Contas públicas

Bloqueio de orçamento pressiona agências reguladoras e afeta fiscalização

Contingenciamento de R$ 22,1 bilhões em 2026 atinge ANTT, Anac e Aneel e pode reduzir ações de controle, modernização e segurança em setores estratégicos como transporte, aviação e energia

O bloqueio de cerca de 18% do orçamento das agências reguladoras federais pode afetar diretamente atividades de fiscalização, investimentos em tecnologia e a prestação de serviços à população. A restrição faz parte do contingenciamento de R$ 22,1 bilhões no Orçamento de 2026, anunciado pelo governo federal no fim de maio.

Entre os órgãos mais impactados está a Agência Nacional de Transportes Terrestres (ANTT), que acumula neste ano um bloqueio de aproximadamente R$ 57 milhões. Segundo o diretor-geral da autarquia, a medida coloca em risco a execução de ações consideradas estratégicas para os próximos meses, incluindo o cronograma de leilões de concessões, a fiscalização do transporte de passageiros e de cargas, além de projetos de modernização tecnológica.

Na Agência Nacional de Aviação Civil (Anac), o bloqueio de R$ 24 milhões deve provocar uma redução imediata de cerca de 40% nas ações de fiscalização. A medida atinge a supervisão de empresas reguladas, como companhias aéreas, aeroclubes e oficinas de manutenção aeronáutica.

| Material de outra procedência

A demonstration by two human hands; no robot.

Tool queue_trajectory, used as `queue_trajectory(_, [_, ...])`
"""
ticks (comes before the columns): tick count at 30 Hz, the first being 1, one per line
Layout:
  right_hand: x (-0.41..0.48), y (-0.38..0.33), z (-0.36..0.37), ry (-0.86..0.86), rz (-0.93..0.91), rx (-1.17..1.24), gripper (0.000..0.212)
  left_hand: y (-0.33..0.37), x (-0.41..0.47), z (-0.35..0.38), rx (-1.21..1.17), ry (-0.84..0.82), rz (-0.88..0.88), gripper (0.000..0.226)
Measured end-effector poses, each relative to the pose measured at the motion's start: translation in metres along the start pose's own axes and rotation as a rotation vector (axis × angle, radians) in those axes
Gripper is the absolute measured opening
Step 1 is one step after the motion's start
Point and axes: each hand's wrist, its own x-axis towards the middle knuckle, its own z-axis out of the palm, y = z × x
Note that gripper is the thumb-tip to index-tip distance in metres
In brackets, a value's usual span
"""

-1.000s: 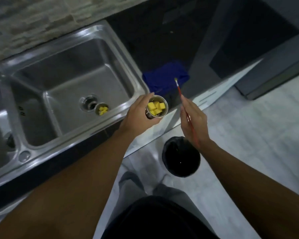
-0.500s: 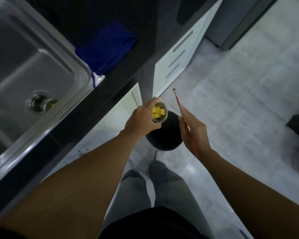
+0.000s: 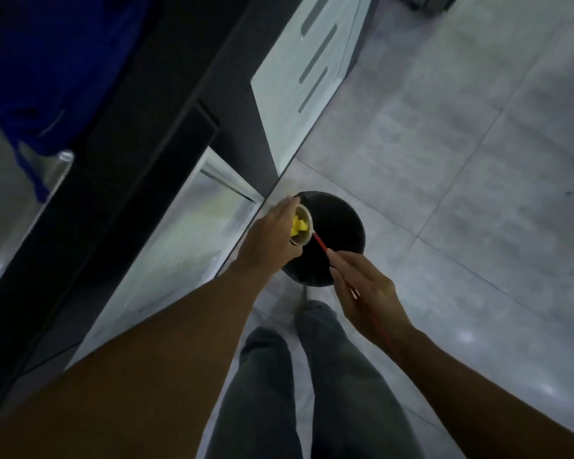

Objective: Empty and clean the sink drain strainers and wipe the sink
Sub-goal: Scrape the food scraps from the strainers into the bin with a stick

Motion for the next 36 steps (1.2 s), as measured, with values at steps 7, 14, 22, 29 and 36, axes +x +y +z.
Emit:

Já a Agência Nacional de Energia Elétrica (Aneel) enfrenta uma restrição de R$ 34,3 milhões. Segundo a autarquia, o corte pode reduzir operações de fiscalização realizadas por equipes próprias, em razão da limitação de recursos para deslocamentos e pagamento de diárias. Também podem ser afetadas fiscalizações descentralizadas em parceria com 16 agências reguladoras estaduais conveniadas.

A Aneel alerta ainda que restrições na área de infraestrutura e tecnologia da informação comprometem processos considerados críticos, reduzem a produtividade da agência e podem gerar atrasos com impactos em todo o setor elétrico. Projetos de transformação digital e de modernização tecnológica também correm risco de adiamento.

O quadro ocorre em um contexto mais amplo de fragilização das agências reguladoras brasileiras, que enfrentam um histórico de perda de capacidade operacional. Cortes e bloqueios orçamentários recorrentes vêm limitando a atuação desses órgãos, com recursos de custeio e fiscalização frequentemente contingenciados e orçamentos que, em muitos casos, permanecem defasados desde 2016.